El médico regresó al
hospital corriendo como un perseguido, bajo el calor de plomo que derretía el asfalto.
Subió las escaleras a saltos e irrumpió en la habitación de Ester Lucero empapado
de sudor. La abuela y la enfermera de turno lo vieron pasar a la carrera y se aproximaron
a la mirilla de la puerta. Observaron cómo se quitaba la bata blanca, la camisa
de algodón, los pantalones oscuros, los calcetines comprados de contrabando y los
zapatos con suela de goma que siempre calzaba. Horrorizadas, lo vieron despojarse
también de los calzoncillos y quedar en cueros, como un recluta.
–¡Santa María, Madre
de Dios! –exclamó la abuela. A través del ventanuco de la puerta pudieron vislumbrar
al doctor cuando movía la cama hasta el centro de la habitación y, después de posar
ambas manos sobre la cabeza de Ester Lucero durante algunos segundos, iniciaba un
frenético baile alrededor de la enferma. Levantaba las rodillas hasta tocarse el
pecho, efectuaba profundas inclinaciones, agitaba los brazos y hacía grotescas morisquetas,
sin perder ni por un instante el ritmo interior que ponía alas en sus pies. Y durante
media hora no paró de danzar como un insensato, esquivando las bombonas de oxígeno
y los frascos de suero. Luego extrajo unas hojas secas del bolsillo de su bata,
las colocó en una palangana, las aplastó con el puño hasta reducirlas a un polvo
grueso, escupió encima con abundancia, mezcló todo para formar una pasta y se aproximó
a la moribunda. Las mujeres lo vieron retirar los vendajes y, tal como notificó
la enfermera en su informe, untar la herida con aquella asquerosa mixtura, sin la
menor consideración por las leyes de la asepsia ni por el hecho de que exhibía sus
vergüenzas al desnudo. Terminada la cura, el hombre cayó sentado al suelo, totalmente
exhausto, pero iluminado por una sonrisa de santo.

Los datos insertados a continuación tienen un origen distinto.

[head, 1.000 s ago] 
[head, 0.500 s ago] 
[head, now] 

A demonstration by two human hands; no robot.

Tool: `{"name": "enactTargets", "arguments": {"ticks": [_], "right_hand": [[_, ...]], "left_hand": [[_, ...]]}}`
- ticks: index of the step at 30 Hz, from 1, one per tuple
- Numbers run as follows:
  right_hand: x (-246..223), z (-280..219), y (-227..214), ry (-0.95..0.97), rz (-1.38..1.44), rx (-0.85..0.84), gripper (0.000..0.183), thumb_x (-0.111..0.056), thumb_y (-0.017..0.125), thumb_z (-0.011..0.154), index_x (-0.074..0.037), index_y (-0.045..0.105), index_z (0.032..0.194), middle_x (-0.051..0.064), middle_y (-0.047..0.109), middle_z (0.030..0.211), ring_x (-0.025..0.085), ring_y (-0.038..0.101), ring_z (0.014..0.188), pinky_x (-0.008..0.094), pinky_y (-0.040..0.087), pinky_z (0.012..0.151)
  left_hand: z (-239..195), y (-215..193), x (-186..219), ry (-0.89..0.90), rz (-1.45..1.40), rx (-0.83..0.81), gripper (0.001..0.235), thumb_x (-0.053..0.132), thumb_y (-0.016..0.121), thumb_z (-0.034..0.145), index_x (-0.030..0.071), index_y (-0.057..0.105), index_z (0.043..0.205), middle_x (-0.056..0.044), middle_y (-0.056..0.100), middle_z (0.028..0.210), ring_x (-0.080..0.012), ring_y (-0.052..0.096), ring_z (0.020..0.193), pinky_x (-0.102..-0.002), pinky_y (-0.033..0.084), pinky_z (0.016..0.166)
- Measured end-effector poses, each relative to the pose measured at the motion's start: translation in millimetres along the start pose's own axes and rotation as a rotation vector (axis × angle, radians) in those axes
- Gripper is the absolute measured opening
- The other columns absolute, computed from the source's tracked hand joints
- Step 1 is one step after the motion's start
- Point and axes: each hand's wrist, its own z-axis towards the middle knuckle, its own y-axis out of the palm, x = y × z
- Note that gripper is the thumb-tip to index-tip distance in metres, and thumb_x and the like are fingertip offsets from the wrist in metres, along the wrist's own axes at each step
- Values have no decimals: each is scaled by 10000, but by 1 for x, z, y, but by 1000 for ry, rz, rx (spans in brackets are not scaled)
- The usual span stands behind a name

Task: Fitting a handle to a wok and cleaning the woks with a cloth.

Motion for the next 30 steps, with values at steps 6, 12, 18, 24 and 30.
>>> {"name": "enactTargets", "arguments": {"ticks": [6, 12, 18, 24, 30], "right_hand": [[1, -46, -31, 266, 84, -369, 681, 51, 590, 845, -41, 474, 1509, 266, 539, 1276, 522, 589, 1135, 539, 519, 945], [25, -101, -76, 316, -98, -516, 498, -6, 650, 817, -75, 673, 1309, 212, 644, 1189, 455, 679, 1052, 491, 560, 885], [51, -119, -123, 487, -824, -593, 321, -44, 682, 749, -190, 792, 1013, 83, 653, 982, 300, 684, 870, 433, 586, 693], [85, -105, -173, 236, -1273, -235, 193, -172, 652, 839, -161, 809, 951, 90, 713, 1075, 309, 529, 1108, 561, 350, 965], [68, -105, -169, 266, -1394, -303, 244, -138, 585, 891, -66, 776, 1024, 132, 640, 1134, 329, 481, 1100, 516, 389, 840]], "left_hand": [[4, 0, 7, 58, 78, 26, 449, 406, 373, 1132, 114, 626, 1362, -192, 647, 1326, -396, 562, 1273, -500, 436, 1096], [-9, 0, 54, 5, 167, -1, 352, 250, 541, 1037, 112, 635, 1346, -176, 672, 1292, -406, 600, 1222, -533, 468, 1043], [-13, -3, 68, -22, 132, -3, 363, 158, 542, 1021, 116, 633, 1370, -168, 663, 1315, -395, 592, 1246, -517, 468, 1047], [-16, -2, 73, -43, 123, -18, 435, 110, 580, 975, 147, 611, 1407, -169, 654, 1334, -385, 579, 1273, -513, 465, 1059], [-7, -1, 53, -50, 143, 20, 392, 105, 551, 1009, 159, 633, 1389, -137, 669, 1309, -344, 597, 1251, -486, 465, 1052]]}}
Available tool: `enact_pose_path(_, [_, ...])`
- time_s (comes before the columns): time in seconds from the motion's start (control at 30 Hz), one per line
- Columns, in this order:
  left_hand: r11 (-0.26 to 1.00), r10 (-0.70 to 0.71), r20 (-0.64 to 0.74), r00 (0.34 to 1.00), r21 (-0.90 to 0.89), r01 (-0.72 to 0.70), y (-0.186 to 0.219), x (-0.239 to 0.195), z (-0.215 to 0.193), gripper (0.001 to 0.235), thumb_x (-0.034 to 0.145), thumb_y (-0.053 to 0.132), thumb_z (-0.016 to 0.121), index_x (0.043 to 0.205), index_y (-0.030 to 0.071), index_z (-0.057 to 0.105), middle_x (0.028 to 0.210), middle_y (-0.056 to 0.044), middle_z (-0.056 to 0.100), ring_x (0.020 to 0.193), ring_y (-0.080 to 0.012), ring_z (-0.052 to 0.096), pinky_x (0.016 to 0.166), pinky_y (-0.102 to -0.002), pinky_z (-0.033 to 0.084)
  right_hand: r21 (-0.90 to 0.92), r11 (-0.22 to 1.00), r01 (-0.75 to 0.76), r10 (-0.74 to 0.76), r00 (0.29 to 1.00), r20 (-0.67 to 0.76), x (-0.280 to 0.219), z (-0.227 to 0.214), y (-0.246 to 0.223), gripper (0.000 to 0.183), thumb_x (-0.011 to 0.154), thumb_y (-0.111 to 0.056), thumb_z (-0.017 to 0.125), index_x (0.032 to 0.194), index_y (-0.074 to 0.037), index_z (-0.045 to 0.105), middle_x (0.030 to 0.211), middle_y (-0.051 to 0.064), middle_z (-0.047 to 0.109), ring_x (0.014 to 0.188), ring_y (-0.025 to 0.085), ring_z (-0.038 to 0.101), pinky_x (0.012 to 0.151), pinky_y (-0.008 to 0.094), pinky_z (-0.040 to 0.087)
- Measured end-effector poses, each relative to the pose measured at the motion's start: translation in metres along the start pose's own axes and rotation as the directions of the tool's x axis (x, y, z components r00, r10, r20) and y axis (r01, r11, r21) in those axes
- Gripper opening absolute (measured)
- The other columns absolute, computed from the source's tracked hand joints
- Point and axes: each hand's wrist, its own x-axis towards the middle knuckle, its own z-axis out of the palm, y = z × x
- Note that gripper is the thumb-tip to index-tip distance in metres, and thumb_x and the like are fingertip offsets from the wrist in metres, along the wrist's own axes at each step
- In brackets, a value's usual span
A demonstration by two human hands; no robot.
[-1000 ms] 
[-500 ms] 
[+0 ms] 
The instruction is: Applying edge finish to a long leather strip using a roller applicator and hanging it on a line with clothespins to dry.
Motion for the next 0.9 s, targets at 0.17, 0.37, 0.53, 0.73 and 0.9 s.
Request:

Si el doctor Ángel Sánchez
no hubiera sido el director del hospital y un héroe indiscutible de la Revolución,
le habrían colocado una camisa de fuerza y enviado sin más trámites al manicomio.

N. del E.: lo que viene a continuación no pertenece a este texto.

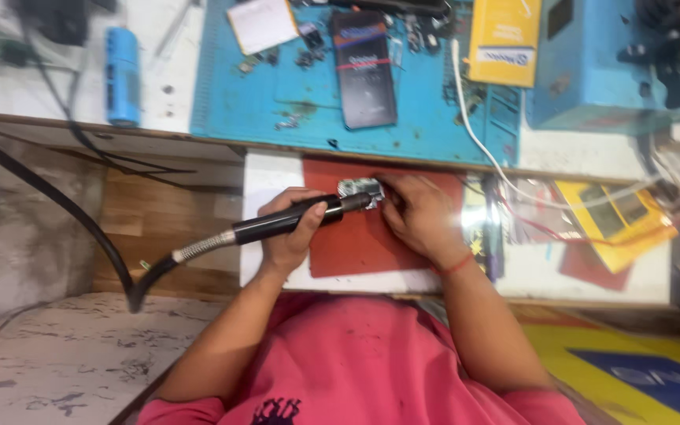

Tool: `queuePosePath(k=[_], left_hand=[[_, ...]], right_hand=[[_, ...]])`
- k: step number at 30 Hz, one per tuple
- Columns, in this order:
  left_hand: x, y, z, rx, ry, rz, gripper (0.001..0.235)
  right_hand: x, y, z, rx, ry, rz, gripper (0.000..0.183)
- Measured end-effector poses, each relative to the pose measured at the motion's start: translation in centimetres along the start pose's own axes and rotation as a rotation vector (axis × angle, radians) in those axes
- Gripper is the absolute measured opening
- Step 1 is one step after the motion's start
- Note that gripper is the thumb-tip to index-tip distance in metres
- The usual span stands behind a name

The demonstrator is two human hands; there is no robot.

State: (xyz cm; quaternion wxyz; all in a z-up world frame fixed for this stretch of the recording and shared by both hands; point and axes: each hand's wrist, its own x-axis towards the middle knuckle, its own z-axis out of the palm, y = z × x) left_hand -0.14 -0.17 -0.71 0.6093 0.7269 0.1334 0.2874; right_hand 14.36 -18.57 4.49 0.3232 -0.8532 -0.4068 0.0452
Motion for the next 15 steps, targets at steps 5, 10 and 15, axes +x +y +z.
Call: queuePosePath(k=[5, 10, 15], left_hand=[[-0.1, -0.4, -0.6, -0.100, 0.035, -0.107, 0.029], [-0.2, -0.1, -0.6, -0.079, 0.052, -0.072, 0.028], [-0.1, 0.2, -0.2, -0.025, 0.016, -0.057, 0.030]], right_hand=[[0.0, 0.5, 0.3, 0.015, -0.025, -0.034, 0.035], [0.0, 0.5, 0.3, -0.023, -0.029, -0.024, 0.035], [-0.2, 0.3, 0.3, 0.001, -0.040, 0.024, 0.033]])
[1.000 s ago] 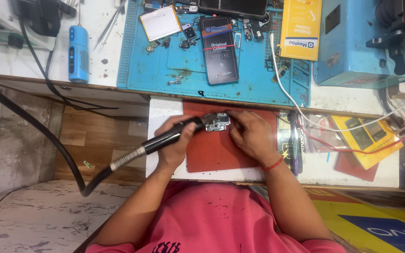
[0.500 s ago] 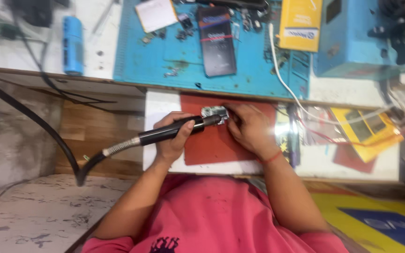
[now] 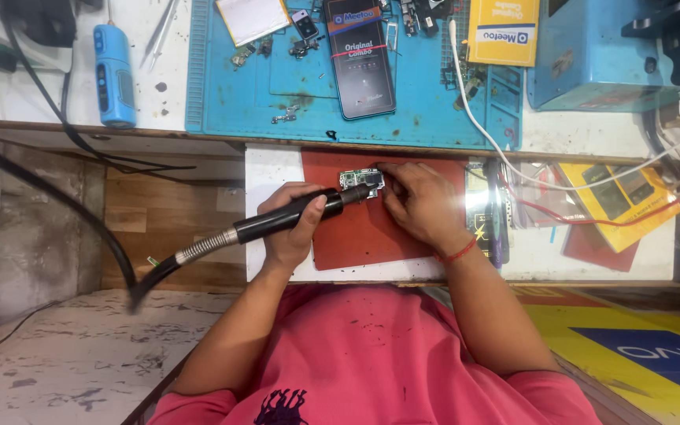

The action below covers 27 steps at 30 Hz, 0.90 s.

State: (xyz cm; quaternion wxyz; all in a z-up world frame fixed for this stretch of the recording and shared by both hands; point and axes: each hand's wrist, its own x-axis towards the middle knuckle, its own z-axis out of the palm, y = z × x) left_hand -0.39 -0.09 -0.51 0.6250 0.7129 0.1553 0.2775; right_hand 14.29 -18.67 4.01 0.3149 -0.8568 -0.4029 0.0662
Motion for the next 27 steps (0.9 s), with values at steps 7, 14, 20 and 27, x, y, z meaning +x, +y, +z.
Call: queuePosePath(k=[7, 14, 20, 27], left_hand=[[0.2, -0.4, 0.0, 0.038, 0.045, -0.019, 0.029], [-0.2, -0.4, 0.0, -0.068, 0.019, 0.008, 0.033], [0.0, 0.1, 0.1, -0.020, -0.009, 0.019, 0.036], [0.1, -0.4, 0.1, -0.045, -0.039, 0.023, 0.036]], right_hand=[[0.2, 0.3, 0.1, 0.010, 0.015, -0.012, 0.036], [0.0, 1.1, 0.3, -0.017, 0.016, -0.048, 0.034], [0.0, 0.7, 0.1, -0.019, -0.002, -0.017, 0.036], [0.1, 0.6, 0.1, -0.032, -0.003, -0.025, 0.034]])
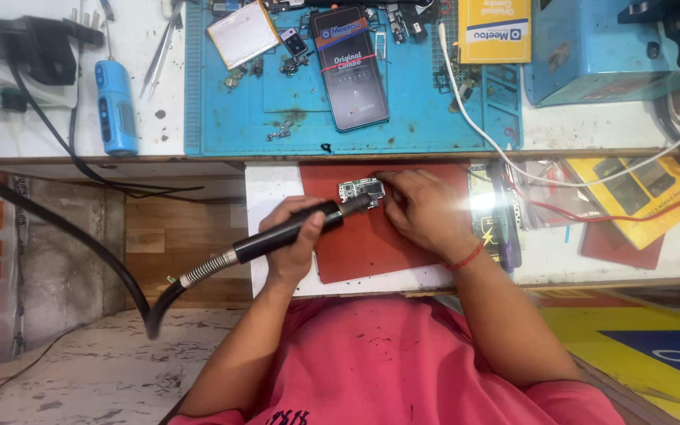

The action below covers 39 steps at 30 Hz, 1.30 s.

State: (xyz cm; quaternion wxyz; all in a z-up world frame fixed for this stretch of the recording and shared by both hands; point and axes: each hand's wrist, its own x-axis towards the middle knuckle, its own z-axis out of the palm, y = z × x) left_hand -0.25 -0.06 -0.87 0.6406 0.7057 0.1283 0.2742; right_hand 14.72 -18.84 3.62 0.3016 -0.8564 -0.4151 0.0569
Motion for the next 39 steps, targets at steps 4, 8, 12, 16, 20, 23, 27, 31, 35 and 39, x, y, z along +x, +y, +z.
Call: queuePosePath(k=[4, 8, 12, 16, 20, 23, 27, 31, 35, 39], left_hand=[[-0.3, -0.2, -0.1, 0.073, 0.138, -0.055, 0.037], [-0.3, -0.2, 0.1, 0.023, 0.093, 0.011, 0.033], [0.0, 0.2, -0.1, -0.007, 0.145, -0.129, 0.033], [-0.5, 0.3, 0.0, 0.067, 0.090, -0.041, 0.033], [0.4, 0.6, -0.1, 0.030, 0.005, 0.030, 0.035], [0.1, 0.9, 0.1, 0.009, 0.090, -0.048, 0.037], [0.2, 0.8, 0.1, 0.064, 0.052, 0.041, 0.038], [0.0, 0.6, 0.3, 0.029, 0.138, 0.021, 0.037], [0.1, 0.6, 0.3, -0.012, 0.115, 0.038, 0.037], [0.1, 0.5, 0.4, 0.042, 0.226, -0.050, 0.040]], right_hand=[[-0.2, 0.2, 0.3, 0.003, 0.003, -0.006, 0.035], [-0.4, 0.3, 0.5, 0.025, 0.064, 0.035, 0.031], [0.0, 0.2, 0.5, 0.075, 0.093, 0.142, 0.030], [-0.4, -0.1, 0.4, 0.052, 0.069, 0.029, 0.040], [0.3, -0.8, 0.0, 0.036, 0.062, 0.050, 0.038], [0.2, -1.1, -0.1, 0.031, 0.050, 0.055, 0.035], [0.4, -1.1, -0.2, 0.064, 0.050, 0.061, 0.036], [0.3, -1.3, 0.0, 0.034, 0.091, 0.047, 0.033], [0.4, -1.6, -0.2, 0.042, 0.079, 0.083, 0.033], [0.6, -1.6, -0.3, 0.026, 0.062, 0.119, 0.031]])
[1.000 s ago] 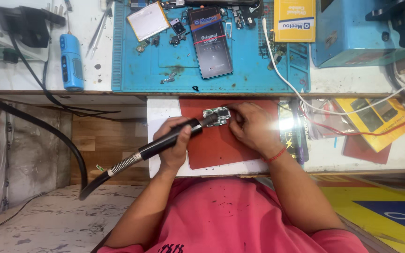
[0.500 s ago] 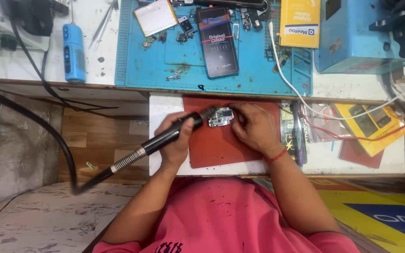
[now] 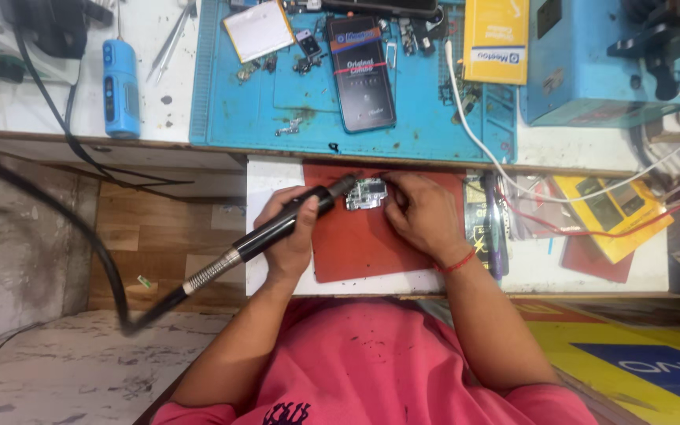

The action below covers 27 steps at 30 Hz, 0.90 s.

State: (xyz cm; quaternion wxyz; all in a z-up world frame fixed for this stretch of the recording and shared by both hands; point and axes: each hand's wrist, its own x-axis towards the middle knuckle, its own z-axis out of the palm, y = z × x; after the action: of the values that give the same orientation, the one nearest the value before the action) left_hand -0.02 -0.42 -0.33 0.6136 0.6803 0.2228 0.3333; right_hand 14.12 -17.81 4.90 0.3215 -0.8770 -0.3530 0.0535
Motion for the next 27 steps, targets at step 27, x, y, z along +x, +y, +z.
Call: queuePosePath(k=[27], left_hand=[[0.4, 0.3, -0.1, -0.075, -0.222, 0.156, 0.034]], right_hand=[[0.1, 0.8, 0.1, 0.000, -0.032, -0.010, 0.034]])
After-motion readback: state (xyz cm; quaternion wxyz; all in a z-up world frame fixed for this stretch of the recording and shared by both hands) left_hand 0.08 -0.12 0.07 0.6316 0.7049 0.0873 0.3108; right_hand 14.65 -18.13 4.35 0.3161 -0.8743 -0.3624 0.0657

Pero nadie se atrevió a echar abajo la puerta que él trancó con el cerrojo, y cuando
el alcalde tomó la decisión de hacerlo con ayuda de los bomberos, ya habían pasado
catorce horas y Ester Lucero estaba sentada en la camilla, con los ojos abiertos,
contemplando divertida a su tío Ángel, quien había vuelto a despojarse de sus ropas
e iniciaba la segunda etapa del tratamiento con nuevas danzas rituales. Dos días
más tarde, cuando llegó la comisión del Ministerio de Salud enviada especialmente
desde la capital, la enferma paseaba por el corredor del brazo de su abuela, todo
el pueblo desfilaba por el tercer piso para ver a la muchacha resucitada y el director
del hospital, vestido con impecable corrección, recibía a sus colegas detrás de
su escritorio. La comisión se abstuvo de preguntar detalles sobre las inusitadas
danzas del médico y dedicó su atención a indagar sobre las maravillosas plantas
del brujo.
Han pasado algunos años
desde que Ester Lucero se cayó del mango. La joven se casó con un inspector de atmósferas
y se fue a vivir a la capital, donde dio a luz una niña con huesos de alabastro
y ojos oscuros. A su tío Ángel le envía de vez en cuando nostálgicas tarjetas salpicadas
de horrores ortográficos. El Ministerio de Salud ha organizado cuatro expediciones
para buscar las yerbas portentosas en la selva, sin ningún éxito. La vegetación
se tragó la aldea indígena y con ella la esperanza de un medicamento científico
contra los accidentes irremediables.
El doctor Ángel Sánchez
ha quedado solo, sin más compañía que la imagen de Ester Lucero que lo visita en
su cuarto a la hora de la siesta, abrasando su alma en una bacanal perpetua. El
prestigio del médico ha aumentado mucho en toda la región, porque lo escuchan hablar
con los astros en lenguas aborígenes.